Take the material below and output exactly the run of lines from the one containing "Format example: (50, 90)" down to the one containing "Format example: (235, 35)", with both included.

--- START ---

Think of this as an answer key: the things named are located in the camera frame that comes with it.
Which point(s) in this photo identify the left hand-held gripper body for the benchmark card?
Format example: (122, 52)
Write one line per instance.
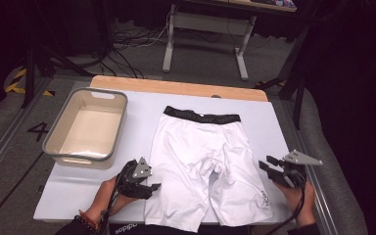
(137, 179)

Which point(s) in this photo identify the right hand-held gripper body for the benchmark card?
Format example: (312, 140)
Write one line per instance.
(298, 163)

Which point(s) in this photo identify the white shorts with black waistband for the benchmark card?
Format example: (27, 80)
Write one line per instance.
(192, 163)

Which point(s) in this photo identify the beige plastic bin grey rim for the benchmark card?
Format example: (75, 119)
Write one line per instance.
(91, 120)

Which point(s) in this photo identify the person's left hand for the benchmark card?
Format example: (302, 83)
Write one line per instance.
(109, 199)

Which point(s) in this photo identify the person's right hand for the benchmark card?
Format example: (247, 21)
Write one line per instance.
(298, 204)

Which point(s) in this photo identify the person's black printed clothing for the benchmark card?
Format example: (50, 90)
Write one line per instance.
(127, 229)

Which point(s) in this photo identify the white table cover board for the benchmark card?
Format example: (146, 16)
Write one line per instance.
(137, 114)

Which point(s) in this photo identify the small dark table knob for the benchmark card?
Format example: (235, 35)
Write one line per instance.
(215, 96)

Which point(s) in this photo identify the black metal tripod stand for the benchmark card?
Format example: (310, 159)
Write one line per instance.
(30, 71)

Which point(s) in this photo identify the yellow black hazard tape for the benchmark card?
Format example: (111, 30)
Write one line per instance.
(13, 86)

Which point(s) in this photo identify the aluminium floor rail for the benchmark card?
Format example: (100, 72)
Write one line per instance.
(318, 196)
(0, 153)

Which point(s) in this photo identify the wooden desk with white frame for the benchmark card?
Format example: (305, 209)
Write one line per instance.
(205, 23)

--- END ---

### TASK RESPONSE
Format example: (50, 90)
Write one line per instance.
(127, 229)

Which point(s) in this photo identify the white table cover board for the benchmark card?
Format example: (146, 16)
Write one line per instance.
(137, 114)

Which point(s) in this photo identify the small dark table knob for the benchmark card?
Format example: (235, 35)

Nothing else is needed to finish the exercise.